Ich habe geplant kommende Pfingsferien nach Tschechien zum Karpfenfischen zu fahren, kenne jedoch keine guten Gewässer! War einmal am Lipno-Stausee konnte außer Brachsen jedoch nichts fangen! Ich würde mich sehr über ein paar gewässertipps freunen!! #6


----------



## lzmontour (1. Februar 2009)

*AW: Gute Karpfengewässer in Tschechien ?*

Hallo,

kann Dir Autocamping Nepomuk in der Nähe von Plzen empfehlen. Gutes Gewässer mit dicken Karpfen, habe zwar selber nicht geangelt aber bei einigen Anglern über die Schulter geschaut. Preise für Gastkarten kann ich Dir leider nicht nennen. Aber wenn Du hier http://www.novyrybnik.cz nach schaust, kannst Du dich informieren.

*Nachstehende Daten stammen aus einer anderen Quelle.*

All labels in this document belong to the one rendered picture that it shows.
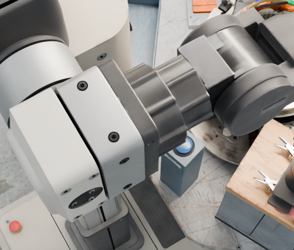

Die Dame an der Rezeption spricht relativ gut deutsch. Außerdem ist dieses Gewässer in Vereinspflege von nem CZ Angelverein.

Ich war sehr zufrieden mit dem Campingplatz, sehr sauber und recht preisgünstig. Diverse Lebensmittelläden sind in ca. 10-15km entfernung gut zu erreichen. 
Ich hoffe Du kannst mit dem Tipp was anfangen.

Gruß Thomas


----------